A U.S. court sentenced former ransomware negotiator Angelo Martino, 41, to 70 months in prison for conspiring with the BlackCat ransomware gang. While negotiating on behalf of five victims, he secretly shared confidential information about their strategies and willingness to pay with the attackers.
Prosecutors described him as a “double agent” who helped maximize ransom payments while profiting from the criminal operation.
“Angelo Martino, 41, of Land O’Lakes, Florida, formerly employed as a ransomware negotiator, was sentenced today to 70 months for his role in conspiring with Blackcat/ALPHV (BlackCat) actors to extort multiple victims, as well as conspiring with other former cybersecurity professionals to attack additional victims in 2023.” reads the press release published by DoJ.
In April, Martino admitted to helping the BlackCat ransomware group while working for a U.S. incident response firm.
The man secretly shared sensitive client details with attackers, like insurance limits and negotiation strategies, while acting as a ransomware negotiator. This information came from five victim cases starting in April 2023 and helped the gang demand higher ransoms. In return, he was reportedly paid by the ransomware operators.

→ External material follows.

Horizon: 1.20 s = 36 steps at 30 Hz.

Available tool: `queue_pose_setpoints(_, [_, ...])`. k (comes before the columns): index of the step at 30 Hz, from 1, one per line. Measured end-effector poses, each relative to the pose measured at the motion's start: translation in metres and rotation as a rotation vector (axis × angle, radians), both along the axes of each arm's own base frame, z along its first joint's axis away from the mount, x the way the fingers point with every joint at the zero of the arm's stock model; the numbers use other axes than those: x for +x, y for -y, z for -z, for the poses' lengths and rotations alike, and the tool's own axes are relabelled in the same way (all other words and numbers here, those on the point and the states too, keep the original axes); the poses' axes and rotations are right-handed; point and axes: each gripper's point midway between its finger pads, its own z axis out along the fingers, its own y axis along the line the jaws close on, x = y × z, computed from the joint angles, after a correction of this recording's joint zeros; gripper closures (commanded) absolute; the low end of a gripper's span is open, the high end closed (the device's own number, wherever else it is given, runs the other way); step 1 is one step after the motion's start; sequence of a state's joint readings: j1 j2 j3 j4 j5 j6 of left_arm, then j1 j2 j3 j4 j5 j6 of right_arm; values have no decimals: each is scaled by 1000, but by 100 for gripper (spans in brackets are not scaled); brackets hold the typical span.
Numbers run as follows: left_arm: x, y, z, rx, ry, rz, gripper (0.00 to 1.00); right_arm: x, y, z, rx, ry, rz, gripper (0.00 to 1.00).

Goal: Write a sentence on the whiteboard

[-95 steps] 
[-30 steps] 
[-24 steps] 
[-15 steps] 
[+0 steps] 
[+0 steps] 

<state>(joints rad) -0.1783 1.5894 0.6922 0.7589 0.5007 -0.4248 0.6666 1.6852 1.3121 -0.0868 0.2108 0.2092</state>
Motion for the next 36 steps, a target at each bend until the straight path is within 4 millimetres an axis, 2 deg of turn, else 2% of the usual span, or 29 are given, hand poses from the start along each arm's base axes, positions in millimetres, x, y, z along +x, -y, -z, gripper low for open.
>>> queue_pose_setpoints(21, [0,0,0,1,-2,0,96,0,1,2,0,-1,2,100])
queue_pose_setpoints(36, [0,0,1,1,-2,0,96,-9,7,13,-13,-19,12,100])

“Angelo Martino’s victims shared heartbreaking accounts of how their businesses were nearly destroyed, while the people they hired to help them instead betrayed them to ransomware gangs,” said Assistant Attorney General A. Tysen Duva of the Justice Department’s Criminal Division. “Today’s sentence accounts for the harm Martino caused and demonstrates that the Department of Justice can and will identify and prosecute cybercriminals to the fullest extent of the law.”
Angelo Martino conspired with Ryan Goldberg and Kevin Martin to deploy BlackCat ransomware group attacks in the U.S. between April and Nov 2023. Using their cybersecurity skills, they helped extort multiple victims, including one paying about $1.2M in Bitcoin. The proceeds were split among them and laundered through different channels. Law enforcement later seized about $10M in assets from Martino, including crypto, vehicles, a food truck, and a luxury fishing boat bought with illicit funds.
“To date, law enforcement has seized $10 million of assets from Martino, including digital currency, vehicles, a food truck, and a luxury fishing boat that Martino obtained through the scheme.” concludes the report. “A hearing to determine the amount of restitution to be ordered against Martino is set for Sept. 17.”
In January, 2026, the U.S. cybersecurity professionals Ryan Goldberg and Kevin Martin pleaded guilty to charges tied to their roles in BlackCat/Alphv ransomware attacks that occurred in 2023.
Court records show Ryan Goldberg, Kevin Martin, and a co-conspirator deployed ALPHV BlackCat ransomware against U.S. victims from April to December 2023, sharing 20% of ransoms with operators. Despite working in cybersecurity, they extorted about $1.2M in Bitcoin from one victim, split the proceeds, and laundered the funds.
In November, U.S. prosecutors charged Ryan Clifford Goldberg, Kevin Tyler Martin, and another Florida-based accomplice (aka “Co-Conspirator 1”) for using BlackCat ransomware to hack and extort five U.S. companies in 2023. The third person was identified in March 2026 as Angelo Martino, a 41-year-old from Florida. He worked as a ransomware negotiator at an incident response firm alongside Kevin Martin. The third conspirator, Ryan Goldberg, was employed at a separate cybersecurity company.
“Today’s announcement follows the Justice Department’s prior actions in December 2023 to disrupt BlackCat ransomware, during which the FBI developed a decryption tool that allowed FBI field offices across the country and law enforcement partners around the world to offer hundreds of victims the capability of restoring their systems, saving victims approximately $99 million in ransom payments. At that time, the FBI also seized several websites operated by the BlackCat ransomware actors.” concludes DoJ.